Up to and including the line with "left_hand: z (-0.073", return every line from the start of the entries below exactly.
+ + + + +
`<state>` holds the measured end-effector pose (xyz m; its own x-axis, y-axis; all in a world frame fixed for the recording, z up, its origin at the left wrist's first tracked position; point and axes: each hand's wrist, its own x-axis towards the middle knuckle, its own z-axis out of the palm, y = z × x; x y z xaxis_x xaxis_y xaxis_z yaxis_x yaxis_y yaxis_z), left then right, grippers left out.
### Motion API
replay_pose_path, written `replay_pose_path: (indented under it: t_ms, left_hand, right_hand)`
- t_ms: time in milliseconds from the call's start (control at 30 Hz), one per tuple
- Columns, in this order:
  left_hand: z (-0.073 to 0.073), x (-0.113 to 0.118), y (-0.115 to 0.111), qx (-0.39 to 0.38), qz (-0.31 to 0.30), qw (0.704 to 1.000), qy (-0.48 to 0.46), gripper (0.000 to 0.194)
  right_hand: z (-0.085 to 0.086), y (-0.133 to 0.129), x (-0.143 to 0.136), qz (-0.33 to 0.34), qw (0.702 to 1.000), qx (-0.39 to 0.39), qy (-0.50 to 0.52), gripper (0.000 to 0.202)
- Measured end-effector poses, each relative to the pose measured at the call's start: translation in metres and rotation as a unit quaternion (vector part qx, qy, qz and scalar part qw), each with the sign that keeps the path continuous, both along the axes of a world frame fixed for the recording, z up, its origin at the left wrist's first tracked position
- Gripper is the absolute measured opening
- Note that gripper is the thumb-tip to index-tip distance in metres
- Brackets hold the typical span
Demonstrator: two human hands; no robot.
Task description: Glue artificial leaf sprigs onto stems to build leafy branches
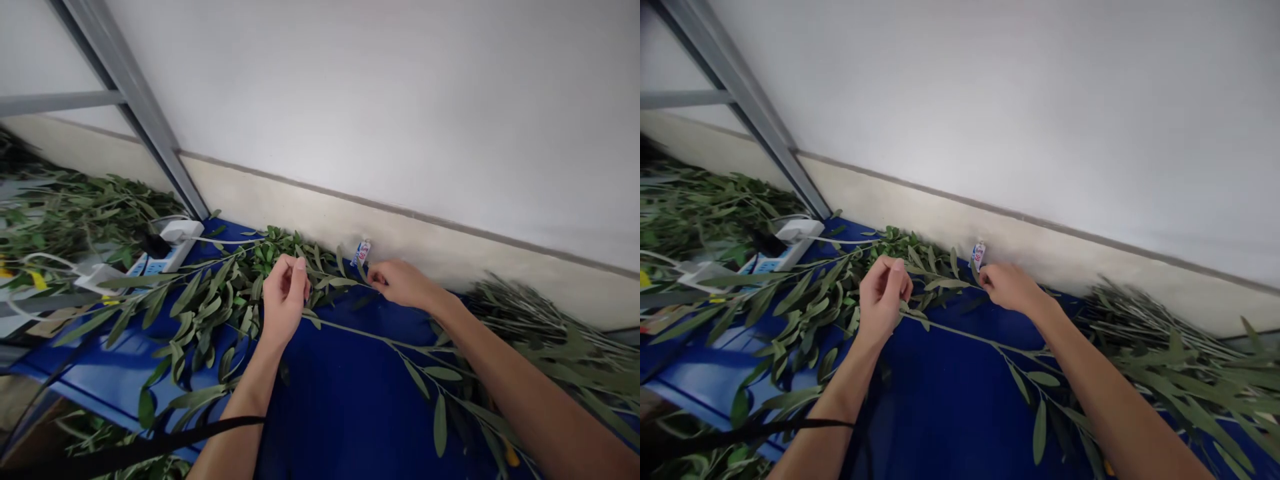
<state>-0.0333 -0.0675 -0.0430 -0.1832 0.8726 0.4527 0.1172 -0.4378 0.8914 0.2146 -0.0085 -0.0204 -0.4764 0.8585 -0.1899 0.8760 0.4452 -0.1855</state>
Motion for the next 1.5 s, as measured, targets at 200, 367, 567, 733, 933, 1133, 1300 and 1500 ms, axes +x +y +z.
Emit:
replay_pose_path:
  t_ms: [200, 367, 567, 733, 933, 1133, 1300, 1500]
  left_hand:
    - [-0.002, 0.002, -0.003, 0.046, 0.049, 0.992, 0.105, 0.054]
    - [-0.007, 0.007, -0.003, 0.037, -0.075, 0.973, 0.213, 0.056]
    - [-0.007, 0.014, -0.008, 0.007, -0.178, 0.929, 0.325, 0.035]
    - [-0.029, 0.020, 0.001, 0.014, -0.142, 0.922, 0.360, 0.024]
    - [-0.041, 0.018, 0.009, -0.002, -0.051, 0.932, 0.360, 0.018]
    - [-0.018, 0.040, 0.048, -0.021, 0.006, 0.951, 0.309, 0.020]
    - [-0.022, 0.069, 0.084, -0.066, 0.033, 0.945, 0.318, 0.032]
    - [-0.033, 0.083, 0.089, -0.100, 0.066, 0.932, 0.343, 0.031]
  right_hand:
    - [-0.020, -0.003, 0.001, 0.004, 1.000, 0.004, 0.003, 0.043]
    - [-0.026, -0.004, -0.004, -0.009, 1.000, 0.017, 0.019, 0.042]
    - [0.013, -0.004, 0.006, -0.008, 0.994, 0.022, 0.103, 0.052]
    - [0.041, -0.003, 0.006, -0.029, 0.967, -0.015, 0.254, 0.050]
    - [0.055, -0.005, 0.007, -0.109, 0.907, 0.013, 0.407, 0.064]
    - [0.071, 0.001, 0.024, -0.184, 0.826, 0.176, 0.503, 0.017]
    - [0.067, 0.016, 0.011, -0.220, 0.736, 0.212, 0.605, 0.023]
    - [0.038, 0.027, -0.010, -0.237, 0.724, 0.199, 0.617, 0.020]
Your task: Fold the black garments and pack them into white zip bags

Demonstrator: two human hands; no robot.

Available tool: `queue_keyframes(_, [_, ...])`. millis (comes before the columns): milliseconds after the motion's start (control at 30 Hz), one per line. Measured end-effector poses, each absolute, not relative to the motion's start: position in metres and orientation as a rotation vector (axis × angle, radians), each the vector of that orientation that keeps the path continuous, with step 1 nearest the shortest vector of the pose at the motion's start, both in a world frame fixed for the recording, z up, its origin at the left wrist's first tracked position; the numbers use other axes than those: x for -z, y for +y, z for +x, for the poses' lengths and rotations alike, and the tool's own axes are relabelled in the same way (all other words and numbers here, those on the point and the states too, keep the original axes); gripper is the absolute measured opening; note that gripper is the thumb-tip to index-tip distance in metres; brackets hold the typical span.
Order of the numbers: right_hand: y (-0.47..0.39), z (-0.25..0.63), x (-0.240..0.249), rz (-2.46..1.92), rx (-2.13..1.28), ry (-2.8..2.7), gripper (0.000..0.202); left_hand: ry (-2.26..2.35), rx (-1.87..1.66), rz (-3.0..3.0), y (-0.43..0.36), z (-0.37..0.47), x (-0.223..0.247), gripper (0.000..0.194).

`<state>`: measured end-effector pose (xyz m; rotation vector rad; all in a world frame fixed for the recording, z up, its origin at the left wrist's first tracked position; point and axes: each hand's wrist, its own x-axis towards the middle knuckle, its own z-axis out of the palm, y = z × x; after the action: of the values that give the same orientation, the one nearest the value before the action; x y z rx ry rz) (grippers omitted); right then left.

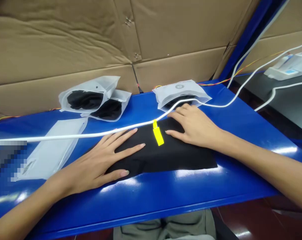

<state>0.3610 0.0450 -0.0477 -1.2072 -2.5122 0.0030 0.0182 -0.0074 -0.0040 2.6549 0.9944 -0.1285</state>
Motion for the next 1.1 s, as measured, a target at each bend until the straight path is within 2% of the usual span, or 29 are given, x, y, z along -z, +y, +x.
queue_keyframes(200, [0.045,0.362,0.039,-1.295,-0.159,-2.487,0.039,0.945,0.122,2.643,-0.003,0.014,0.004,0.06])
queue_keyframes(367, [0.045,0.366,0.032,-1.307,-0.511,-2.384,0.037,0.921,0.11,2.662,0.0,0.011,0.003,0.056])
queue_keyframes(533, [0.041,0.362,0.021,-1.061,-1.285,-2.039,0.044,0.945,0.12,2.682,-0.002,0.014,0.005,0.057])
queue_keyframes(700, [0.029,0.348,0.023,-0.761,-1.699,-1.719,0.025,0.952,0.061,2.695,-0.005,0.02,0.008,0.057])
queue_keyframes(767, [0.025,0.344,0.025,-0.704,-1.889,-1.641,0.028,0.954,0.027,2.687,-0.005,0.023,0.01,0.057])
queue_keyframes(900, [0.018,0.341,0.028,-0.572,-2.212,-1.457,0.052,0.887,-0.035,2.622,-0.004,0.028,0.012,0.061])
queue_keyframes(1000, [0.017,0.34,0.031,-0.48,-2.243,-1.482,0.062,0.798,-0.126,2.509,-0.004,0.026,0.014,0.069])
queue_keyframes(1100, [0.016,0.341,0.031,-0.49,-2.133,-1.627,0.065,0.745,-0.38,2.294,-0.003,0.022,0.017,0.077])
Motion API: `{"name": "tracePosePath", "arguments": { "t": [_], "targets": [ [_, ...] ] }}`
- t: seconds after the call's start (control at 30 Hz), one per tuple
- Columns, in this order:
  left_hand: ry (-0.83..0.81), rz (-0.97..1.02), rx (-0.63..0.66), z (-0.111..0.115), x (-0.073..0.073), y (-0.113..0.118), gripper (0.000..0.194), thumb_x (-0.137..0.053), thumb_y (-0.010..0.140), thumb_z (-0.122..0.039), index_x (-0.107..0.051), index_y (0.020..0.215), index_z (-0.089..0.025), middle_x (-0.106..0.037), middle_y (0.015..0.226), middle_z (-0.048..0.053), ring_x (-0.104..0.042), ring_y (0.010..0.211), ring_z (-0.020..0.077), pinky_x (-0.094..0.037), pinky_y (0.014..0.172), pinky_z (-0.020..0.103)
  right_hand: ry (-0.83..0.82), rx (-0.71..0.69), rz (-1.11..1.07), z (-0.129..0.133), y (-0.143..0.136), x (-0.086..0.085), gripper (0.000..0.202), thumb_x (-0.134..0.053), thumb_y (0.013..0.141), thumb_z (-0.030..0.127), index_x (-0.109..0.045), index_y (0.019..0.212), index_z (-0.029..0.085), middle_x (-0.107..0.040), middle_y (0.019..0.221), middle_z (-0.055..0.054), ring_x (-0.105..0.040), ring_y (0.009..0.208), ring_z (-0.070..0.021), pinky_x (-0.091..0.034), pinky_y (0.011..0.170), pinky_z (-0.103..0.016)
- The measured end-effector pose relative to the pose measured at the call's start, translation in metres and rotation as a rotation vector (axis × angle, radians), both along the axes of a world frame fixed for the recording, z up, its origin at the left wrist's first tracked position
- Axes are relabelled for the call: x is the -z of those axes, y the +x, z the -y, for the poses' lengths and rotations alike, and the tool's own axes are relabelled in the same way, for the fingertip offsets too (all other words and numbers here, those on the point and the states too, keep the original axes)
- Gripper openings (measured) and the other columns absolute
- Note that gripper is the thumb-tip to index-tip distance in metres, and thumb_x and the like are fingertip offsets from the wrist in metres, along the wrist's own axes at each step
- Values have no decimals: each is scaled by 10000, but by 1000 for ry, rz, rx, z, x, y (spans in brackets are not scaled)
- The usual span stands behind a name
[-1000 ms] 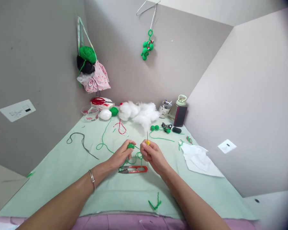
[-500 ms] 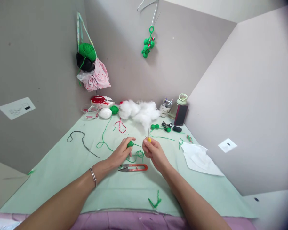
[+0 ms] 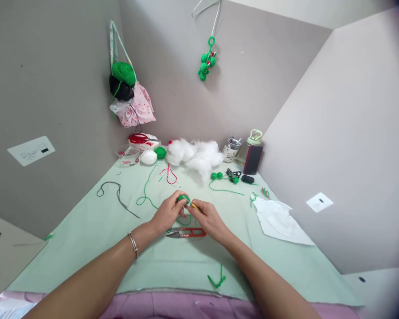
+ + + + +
## Exercise solution
`<state>` holds the measured end-effector pose (xyz m; its own x-axis, y-axis; all in a world frame fixed for the recording, z up, its origin at the left wrist's first tracked position; point and axes: each hand's wrist, its own x-axis towards the middle knuckle, its own z-axis out of the palm, y = z × x; x y z xaxis_x xaxis_y xaxis_z yaxis_x yaxis_y yaxis_z), left then right, grippers left out.
### Motion API
replay_pose_path, written `replay_pose_path: (indented under it: t_ms, left_hand, right_hand)`
- t_ms: time in milliseconds from the call's start (control at 30 Hz), one per tuple
- Columns, in this order:
  left_hand: z (-0.073 to 0.073), x (-0.113 to 0.118), y (-0.115 to 0.111), qx (-0.39 to 0.38), qz (-0.31 to 0.30), qw (0.704 to 1.000), qy (-0.48 to 0.46), gripper (0.000 to 0.194)

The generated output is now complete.